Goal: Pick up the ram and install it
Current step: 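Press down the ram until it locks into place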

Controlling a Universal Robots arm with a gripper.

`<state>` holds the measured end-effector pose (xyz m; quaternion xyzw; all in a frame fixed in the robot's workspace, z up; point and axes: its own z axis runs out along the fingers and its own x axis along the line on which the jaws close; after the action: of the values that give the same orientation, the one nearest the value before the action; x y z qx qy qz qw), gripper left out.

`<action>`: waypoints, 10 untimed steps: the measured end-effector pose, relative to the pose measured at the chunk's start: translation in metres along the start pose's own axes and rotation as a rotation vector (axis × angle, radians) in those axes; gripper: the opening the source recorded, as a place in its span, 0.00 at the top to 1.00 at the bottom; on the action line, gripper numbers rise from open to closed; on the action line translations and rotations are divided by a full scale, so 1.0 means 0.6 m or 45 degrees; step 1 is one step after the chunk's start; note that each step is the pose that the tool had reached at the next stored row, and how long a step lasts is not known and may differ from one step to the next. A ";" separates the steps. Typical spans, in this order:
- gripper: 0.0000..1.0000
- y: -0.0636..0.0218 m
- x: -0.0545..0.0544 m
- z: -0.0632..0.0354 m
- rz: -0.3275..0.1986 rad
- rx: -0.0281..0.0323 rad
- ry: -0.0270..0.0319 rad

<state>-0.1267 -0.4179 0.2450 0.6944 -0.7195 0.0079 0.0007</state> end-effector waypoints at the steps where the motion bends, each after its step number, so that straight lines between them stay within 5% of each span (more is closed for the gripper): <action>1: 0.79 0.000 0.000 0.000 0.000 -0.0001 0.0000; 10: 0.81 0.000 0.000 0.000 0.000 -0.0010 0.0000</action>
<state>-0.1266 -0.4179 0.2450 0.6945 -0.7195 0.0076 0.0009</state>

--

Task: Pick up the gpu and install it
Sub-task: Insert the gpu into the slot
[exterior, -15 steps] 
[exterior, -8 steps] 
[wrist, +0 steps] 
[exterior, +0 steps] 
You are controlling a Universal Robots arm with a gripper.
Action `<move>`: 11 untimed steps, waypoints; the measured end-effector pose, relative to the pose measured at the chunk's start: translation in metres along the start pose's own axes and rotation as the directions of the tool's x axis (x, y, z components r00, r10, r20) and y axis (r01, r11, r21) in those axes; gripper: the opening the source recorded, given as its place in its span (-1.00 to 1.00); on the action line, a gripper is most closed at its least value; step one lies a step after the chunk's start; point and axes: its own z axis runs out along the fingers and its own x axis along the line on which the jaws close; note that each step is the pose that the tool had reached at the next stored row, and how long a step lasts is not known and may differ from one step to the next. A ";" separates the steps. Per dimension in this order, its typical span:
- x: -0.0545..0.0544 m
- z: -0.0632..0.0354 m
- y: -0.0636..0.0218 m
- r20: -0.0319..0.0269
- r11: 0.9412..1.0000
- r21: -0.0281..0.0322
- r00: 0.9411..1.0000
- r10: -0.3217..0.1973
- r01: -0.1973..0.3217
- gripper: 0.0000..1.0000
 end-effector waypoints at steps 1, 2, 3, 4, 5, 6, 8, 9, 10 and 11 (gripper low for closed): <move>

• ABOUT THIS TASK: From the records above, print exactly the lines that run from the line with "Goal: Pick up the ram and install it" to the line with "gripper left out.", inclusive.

• ANSWER TO THIS TASK:
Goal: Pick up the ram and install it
Current step: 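Press down the ram until it locks into place
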
Controlling a Universal Robots arm with a gripper.

`<state>` holds the measured end-effector pose (xyz m; quaternion xyzw; all in a frame fixed in the robot's workspace, z up; point and axes: its own z axis runs out along the fingers and its own x axis along the line on which the jaws close; after the action: of the values that give the same orientation, the one nearest the value before the action; x y z qx qy qz qw), gripper left out.

There's no more to the answer.